Search code examples
c#postgresqltimeoutnpgsql

npgsql timeout during reading attempt


I have a C# function to do a bulk insert in postgresql. What basically is happening here is that i have an array of generic entities, which will be turned into a DataTable, which is then used with a BinaryImport to insert the data into my postgres database. After the bulk insert i read the inserted data back from the database and populate the entities with this data (i use a temporary column do ascertain if a row of the table has been inserted with the last bulk insert).

This worked fine until i have tried to do a bulk insert with approximately 1.000.000 (978.767) rows. (Before i have only used ~ 500.000 rows)

After ~ 4 minutes I get the following Exception:

Npgsql.NpgsqlException: Exception while reading from stream ---> System.TimeoutException: Timeout during reading attempt

The exception occurs on the line while(reader.Read()) of the part where i read back the inserted data.

Here is my code:

public IEnumerable<TEntity> InsertBulkReader<TEntity>(TEntity[] entities)
{
    var table = ClientEntity.GetTable<TEntity>();
    var nonIdColumns = table.Columns.Where(column => !column.IsIdentity);
    var timeStampColumn = new Column() { Name = "TMP_BULK_INSERT_TIME_STAMP", PgType = NpgsqlDbType.TimestampTz };
    //Adding timeStampColumn to the actual table

    using (var connection = new NpgsqlConnection(base.ConnectionString))
    {

        connection.Open();

        using (var transactionScope = TransactionScopeUtil.Create(Transaction.Current))
        {
            var cmd = $"COPY {table.FullName()} ({string.Join(",", nonIdColumns.Concat(new List<Column>() { timeStampColumn }).Select(column => column.Name))}) FROM STDIN BINARY";

            using (var writer = connection.BeginBinaryImport(cmd))
            {
                writer.Timeout = TimeSpan.FromMinutes(10);

                foreach (DataRow row in dataTable.Rows)
                {
                    writer.StartRow();
                    foreach (var column in nonIdColumns)
                    {
                        if (column.PgType == NpgsqlDbType.Unknown || column.PgType == (NpgsqlDbType.Array | NpgsqlDbType.Unknown))
                        {
                            writer.Write(row[column.Name]);
                        }
                        else
                        {
                            writer.Write(row[column.Name], column.PgType);
                        }
                    }
                    writer.Write(row[timeStampColumn.Name], timeStampColumn.PgType);
                }
                writer.Complete();
                writer.Close();
            }

            using (var command = connection.CreateCommand())
            {
                command.CommandTimeout = 0;
        
                command.CommandText = $"SELECT * FROM {table.FullName()} WHERE {timeStampColumn.Name} >= @TIMESTAMP";
                command.Parameters.Add(new NpgsqlParameter() { ParameterName = "TIMESTAMP", Value = timeStampBeforeInsert, });

                using (var reader = command.ExecuteReader())
                {
            
                    while (reader.Read()) //Here the exception is thrown
                    {
                        var entity = new TEntity();

                        foreach (var column in table.Columns)
                        {
                            //Populate entity with values from reader
                        }

                        result.Add(entity);
                    }
                }
            }

            transactionScope.Complete();
            transactionScope.Dispose();
        }
    }
    return result;
}

I have tried the following options in the connectionstring:

CommandTimeout = 0;
InternalCommandTimeout = 0;
KeepAlive = 60 * 10;

I also have added the command.CommandTimeOut = 0; to the command which is used with ExecuteReader() to read the data back.
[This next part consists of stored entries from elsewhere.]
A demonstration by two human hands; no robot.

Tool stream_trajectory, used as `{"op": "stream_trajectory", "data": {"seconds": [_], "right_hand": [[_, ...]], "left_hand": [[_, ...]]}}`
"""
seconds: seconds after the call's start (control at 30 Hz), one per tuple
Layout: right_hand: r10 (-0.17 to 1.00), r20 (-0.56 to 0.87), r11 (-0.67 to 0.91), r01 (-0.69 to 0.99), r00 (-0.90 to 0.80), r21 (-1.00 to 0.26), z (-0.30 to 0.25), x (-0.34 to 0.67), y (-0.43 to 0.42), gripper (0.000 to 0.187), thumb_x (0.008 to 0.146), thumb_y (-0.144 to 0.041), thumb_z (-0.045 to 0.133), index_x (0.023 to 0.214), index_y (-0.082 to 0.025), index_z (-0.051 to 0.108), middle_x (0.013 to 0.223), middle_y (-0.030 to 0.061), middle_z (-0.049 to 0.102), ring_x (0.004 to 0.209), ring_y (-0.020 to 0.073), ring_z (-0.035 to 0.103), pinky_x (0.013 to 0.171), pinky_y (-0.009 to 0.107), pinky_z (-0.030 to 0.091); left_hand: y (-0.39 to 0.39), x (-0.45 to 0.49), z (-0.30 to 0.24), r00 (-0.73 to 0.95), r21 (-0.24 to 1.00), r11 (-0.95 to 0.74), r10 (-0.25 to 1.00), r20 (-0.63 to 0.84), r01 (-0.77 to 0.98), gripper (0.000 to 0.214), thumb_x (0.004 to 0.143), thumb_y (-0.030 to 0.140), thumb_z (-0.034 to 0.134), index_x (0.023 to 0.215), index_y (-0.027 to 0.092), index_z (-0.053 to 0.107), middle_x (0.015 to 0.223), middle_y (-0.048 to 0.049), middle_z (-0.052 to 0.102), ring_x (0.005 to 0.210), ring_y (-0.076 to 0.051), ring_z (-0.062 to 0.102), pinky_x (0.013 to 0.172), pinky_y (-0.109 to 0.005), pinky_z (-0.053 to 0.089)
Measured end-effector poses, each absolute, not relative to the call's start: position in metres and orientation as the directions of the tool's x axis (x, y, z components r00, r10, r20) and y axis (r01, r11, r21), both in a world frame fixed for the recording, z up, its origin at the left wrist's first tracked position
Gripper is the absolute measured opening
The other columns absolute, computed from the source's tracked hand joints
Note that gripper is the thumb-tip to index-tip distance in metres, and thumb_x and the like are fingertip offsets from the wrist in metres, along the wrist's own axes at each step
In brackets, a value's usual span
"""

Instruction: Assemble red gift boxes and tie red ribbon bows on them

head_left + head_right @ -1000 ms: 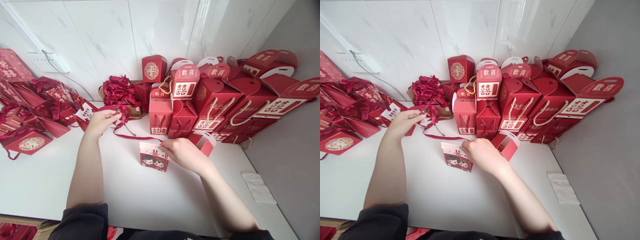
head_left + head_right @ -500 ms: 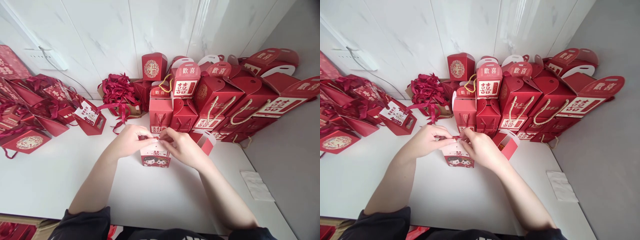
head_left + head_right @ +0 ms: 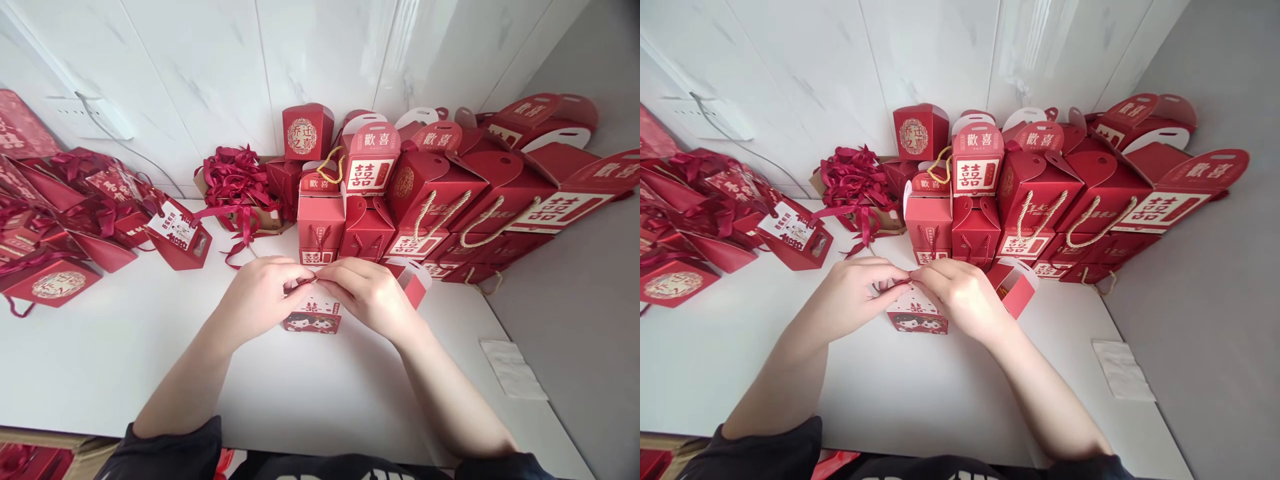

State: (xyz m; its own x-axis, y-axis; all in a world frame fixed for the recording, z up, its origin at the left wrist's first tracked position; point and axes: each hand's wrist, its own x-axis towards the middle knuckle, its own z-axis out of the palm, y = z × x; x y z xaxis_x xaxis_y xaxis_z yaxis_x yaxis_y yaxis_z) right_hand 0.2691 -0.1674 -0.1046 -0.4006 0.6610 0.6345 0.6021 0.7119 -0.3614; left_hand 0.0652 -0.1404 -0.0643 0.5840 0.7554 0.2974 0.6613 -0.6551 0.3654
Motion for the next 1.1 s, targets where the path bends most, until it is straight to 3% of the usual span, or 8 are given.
{"op": "stream_trajectory", "data": {"seconds": [0.17, 0.33, 0.4, 0.5, 0.6, 0.7, 0.83, 1.1], "right_hand": [[0.446, 0.740, 0.794, 0.605, -0.504, -0.066, -0.104, 0.272, -0.166, 0.019, 0.089, -0.006, 0.059, 0.106, -0.012, 0.060, 0.099, 0.0095, 0.070, 0.092, 0.0205, 0.065, 0.077, 0.034, 0.054], [0.338, 0.847, 0.835, 0.547, -0.410, -0.068, -0.101, 0.275, -0.169, 0.030, 0.082, -0.003, 0.064, 0.109, -0.015, 0.060, 0.095, 0.0082, 0.070, 0.087, 0.0193, 0.065, 0.072, 0.032, 0.056], [0.369, 0.855, 0.846, 0.513, -0.366, -0.145, -0.098, 0.275, -0.172, 0.030, 0.082, -0.005, 0.063, 0.109, -0.018, 0.061, 0.094, 0.0073, 0.071, 0.086, 0.0193, 0.066, 0.071, 0.033, 0.057], [0.514, 0.832, 0.827, 0.381, -0.211, -0.414, -0.093, 0.273, -0.177, 0.025, 0.082, -0.006, 0.064, 0.101, -0.022, 0.064, 0.093, 0.0061, 0.071, 0.086, 0.0201, 0.067, 0.074, 0.035, 0.057], [0.700, 0.711, 0.711, 0.169, -0.075, -0.682, -0.090, 0.273, -0.179, 0.015, 0.081, -0.010, 0.067, 0.091, -0.021, 0.065, 0.088, 0.0049, 0.070, 0.081, 0.0196, 0.068, 0.073, 0.036, 0.057], [0.797, 0.598, 0.597, -0.038, -0.088, -0.801, -0.089, 0.274, -0.178, 0.009, 0.082, -0.012, 0.068, 0.086, -0.020, 0.064, 0.085, 0.0036, 0.070, 0.077, 0.0181, 0.069, 0.071, 0.035, 0.058], [0.830, 0.542, 0.517, -0.188, -0.128, -0.835, -0.090, 0.276, -0.173, 0.011, 0.081, -0.014, 0.072, 0.083, -0.020, 0.063, 0.082, 0.0014, 0.069, 0.075, 0.0158, 0.068, 0.071, 0.032, 0.057], [0.895, 0.386, 0.372, -0.102, -0.222, -0.923, -0.099, 0.273, -0.160, 0.010, 0.081, -0.025, 0.073, 0.084, -0.019, 0.066, 0.084, 0.0018, 0.069, 0.079, 0.0152, 0.065, 0.076, 0.031, 0.054]], "left_hand": [[-0.152, 0.061, -0.059, 0.562, 0.348, -0.721, 0.688, 0.459, 0.599, 0.011, 0.086, 0.025, 0.065, 0.089, 0.022, 0.074, 0.079, 0.0009, 0.071, 0.071, -0.013, 0.063, 0.064, -0.025, 0.047], [-0.164, 0.057, -0.047, 0.577, 0.449, -0.783, 0.622, 0.530, 0.431, 0.013, 0.085, 0.023, 0.067, 0.096, 0.024, 0.075, 0.083, 0.0019, 0.074, 0.073, -0.012, 0.066, 0.069, -0.022, 0.051], [-0.164, 0.055, -0.043, 0.544, 0.573, -0.704, 0.700, 0.463, 0.419, 0.017, 0.090, 0.024, 0.060, 0.097, 0.023, 0.074, 0.082, 0.0012, 0.074, 0.069, -0.012, 0.066, 0.063, -0.021, 0.051], [-0.155, 0.050, -0.042, 0.483, 0.691, -0.549, 0.815, 0.319, 0.470, 0.028, 0.097, 0.032, 0.048, 0.095, 0.020, 0.073, 0.070, 0.0002, 0.068, 0.061, -0.011, 0.062, 0.056, -0.021, 0.048], [-0.142, 0.046, -0.046, 0.529, 0.697, -0.438, 0.843, 0.100, 0.567, 0.033, 0.097, 0.038, 0.045, 0.099, 0.020, 0.072, 0.054, 0.0030, 0.059, 0.047, -0.010, 0.054, 0.046, -0.020, 0.041], [-0.134, 0.045, -0.054, 0.616, 0.689, -0.369, 0.775, -0.142, 0.623, 0.028, 0.093, 0.037, 0.052, 0.111, 0.025, 0.068, 0.067, 0.0028, 0.068, 0.046, -0.010, 0.058, 0.043, -0.019, 0.041], [-0.132, 0.049, -0.061, 0.651, 0.631, -0.470, 0.755, -0.075, 0.617, 0.026, 0.093, 0.029, 0.048, 0.106, 0.025, 0.070, 0.084, -0.0010, 0.072, 0.059, -0.013, 0.064, 0.052, -0.021, 0.044], [-0.130, 0.060, -0.067, 0.568, 0.514, -0.519, 0.820, 0.073, 0.683, 0.025, 0.097, 0.031, 0.039, 0.092, 0.021, 0.062, 0.081, -0.0008, 0.066, 0.067, -0.016, 0.060, 0.060, -0.026, 0.041]]}}
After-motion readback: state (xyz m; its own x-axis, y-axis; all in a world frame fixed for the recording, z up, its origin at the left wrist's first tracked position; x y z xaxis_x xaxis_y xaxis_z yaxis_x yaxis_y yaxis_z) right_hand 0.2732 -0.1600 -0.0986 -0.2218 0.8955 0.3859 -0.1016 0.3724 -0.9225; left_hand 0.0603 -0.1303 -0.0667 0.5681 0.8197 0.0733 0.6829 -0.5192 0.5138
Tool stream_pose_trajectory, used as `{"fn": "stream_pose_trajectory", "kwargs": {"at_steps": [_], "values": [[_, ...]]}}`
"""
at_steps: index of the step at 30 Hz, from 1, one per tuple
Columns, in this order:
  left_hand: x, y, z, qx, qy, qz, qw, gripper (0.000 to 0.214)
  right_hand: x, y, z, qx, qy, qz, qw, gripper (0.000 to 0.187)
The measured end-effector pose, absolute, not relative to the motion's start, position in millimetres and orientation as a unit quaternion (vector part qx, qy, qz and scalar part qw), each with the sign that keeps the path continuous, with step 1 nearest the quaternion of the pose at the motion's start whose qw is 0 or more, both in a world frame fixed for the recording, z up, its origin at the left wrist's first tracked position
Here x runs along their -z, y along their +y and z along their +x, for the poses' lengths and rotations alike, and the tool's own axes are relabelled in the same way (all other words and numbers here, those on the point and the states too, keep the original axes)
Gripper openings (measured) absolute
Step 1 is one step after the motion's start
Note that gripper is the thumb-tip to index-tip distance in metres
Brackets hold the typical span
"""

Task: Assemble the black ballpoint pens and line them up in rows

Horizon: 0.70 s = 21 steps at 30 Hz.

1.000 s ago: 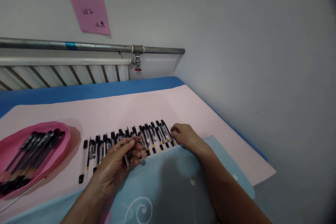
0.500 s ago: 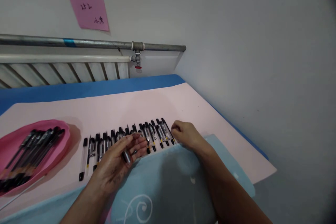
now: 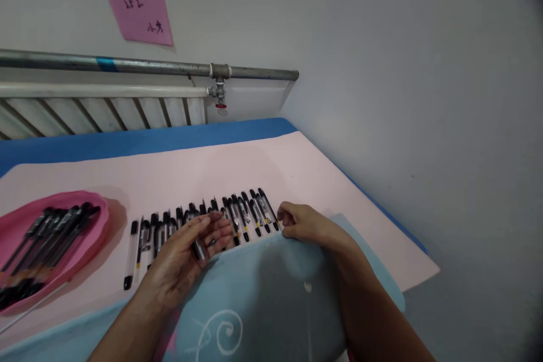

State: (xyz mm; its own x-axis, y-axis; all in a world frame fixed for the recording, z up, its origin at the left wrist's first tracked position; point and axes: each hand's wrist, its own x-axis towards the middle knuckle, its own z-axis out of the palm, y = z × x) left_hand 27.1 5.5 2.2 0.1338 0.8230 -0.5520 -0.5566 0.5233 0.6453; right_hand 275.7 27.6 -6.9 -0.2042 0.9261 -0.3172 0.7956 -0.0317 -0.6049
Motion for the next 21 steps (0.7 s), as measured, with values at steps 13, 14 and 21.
{"fn": "stream_pose_trajectory", "kwargs": {"at_steps": [13,14,21], "values": [[-0.8,3.9,29.1,-0.468,0.446,0.143,0.750,0.018,-1.2,28.3,261.5,-0.381,-0.668,-0.599,0.224,0.010],[-0.3,3.5,30.2,-0.467,0.437,0.136,0.756,0.018,-2.9,26.3,254.5,-0.385,-0.671,-0.585,0.245,0.010],[1.6,0.1,41.6,-0.489,0.411,0.089,0.764,0.017,2.0,4.5,195.5,-0.252,-0.837,-0.400,0.276,0.019]]}}
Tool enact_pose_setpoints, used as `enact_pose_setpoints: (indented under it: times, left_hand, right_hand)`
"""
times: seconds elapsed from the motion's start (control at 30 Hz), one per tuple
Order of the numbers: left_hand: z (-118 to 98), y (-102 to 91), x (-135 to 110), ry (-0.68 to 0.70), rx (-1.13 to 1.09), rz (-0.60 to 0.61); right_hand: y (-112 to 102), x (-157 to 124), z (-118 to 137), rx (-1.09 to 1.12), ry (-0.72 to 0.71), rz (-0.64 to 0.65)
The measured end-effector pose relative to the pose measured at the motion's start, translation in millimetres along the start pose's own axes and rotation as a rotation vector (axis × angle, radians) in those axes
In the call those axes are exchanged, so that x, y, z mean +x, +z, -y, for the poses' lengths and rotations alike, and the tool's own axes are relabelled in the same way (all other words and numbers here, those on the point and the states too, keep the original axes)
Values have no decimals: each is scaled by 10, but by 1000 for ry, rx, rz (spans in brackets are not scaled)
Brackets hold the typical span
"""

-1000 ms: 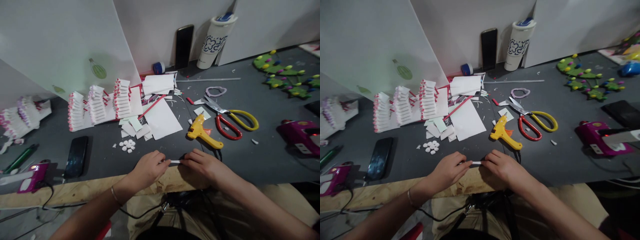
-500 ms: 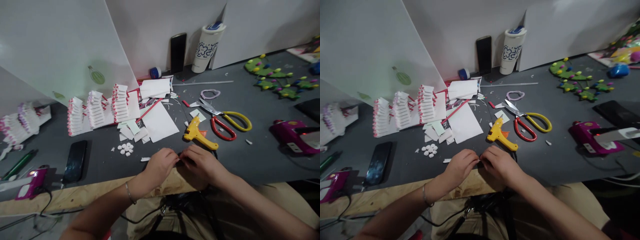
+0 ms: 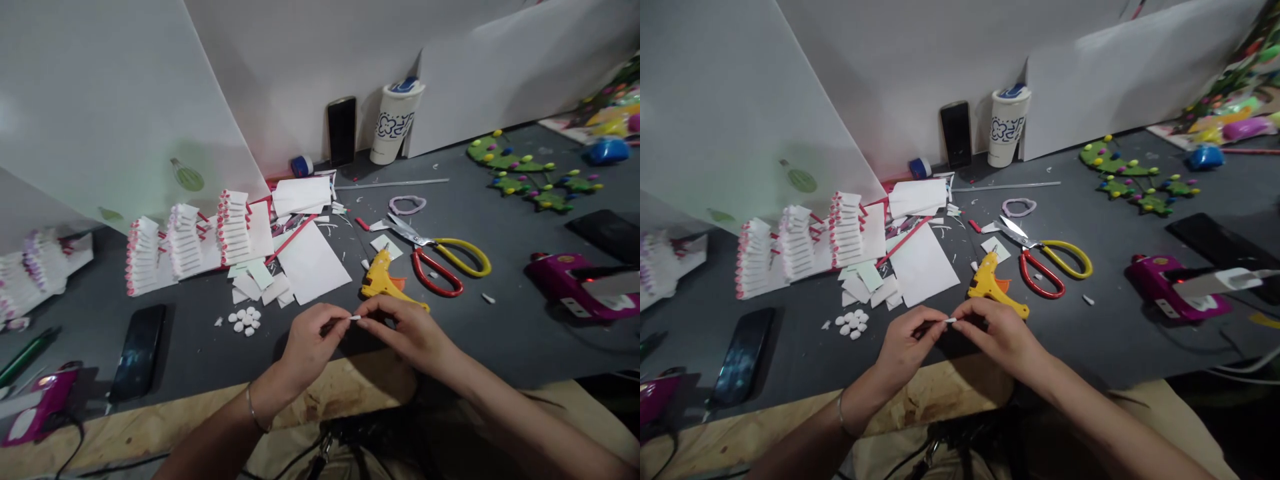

I have further checked the STATEMENT_TIMEOUT of the postgresql server to ensure the server itself has no timeout.

show STATEMENT_TIMEOUT => "0"

If i do something like select pg_wait(60 * 10) on the server i get no error, to the problem must be with my code. What else can i do to track the problem?


Solution

  • I have executed the query which was running when i got the exception and executed it in my php storm's database plugin. After two seconds the result was shown. But it is paginated so i clicked on "to the last page" button. Then after 30 Seconds i got the following error

    [2023-09-28 15:42:35] Error unmarshaling return header; nested exception is: 
    [2023-09-28 15:42:35] java.net.SocketException: Connection reset
    

    After that i tried it a second time an got another error

    [2023-09-28 15:44:25] Database client process needs more memory to perform the request. 
    [2023-09-28 15:44:25] To configure settings, open 'development_db@localhost' data source properties, go to the 'Advanced' tab, and add 
    [2023-09-28 15:44:25] '-XmxNNNm' to the 'VM options' field, where NNN is the number of megabytes (for example, '-Xmx2048m').
    

    After increasing the memory to 2048mb as mentioned in the message above, the error is gone.

    So the problem was the server running out of resources to handle the request. Sadly this error message didn't get raised as an exception for the NpgsqlAdapter.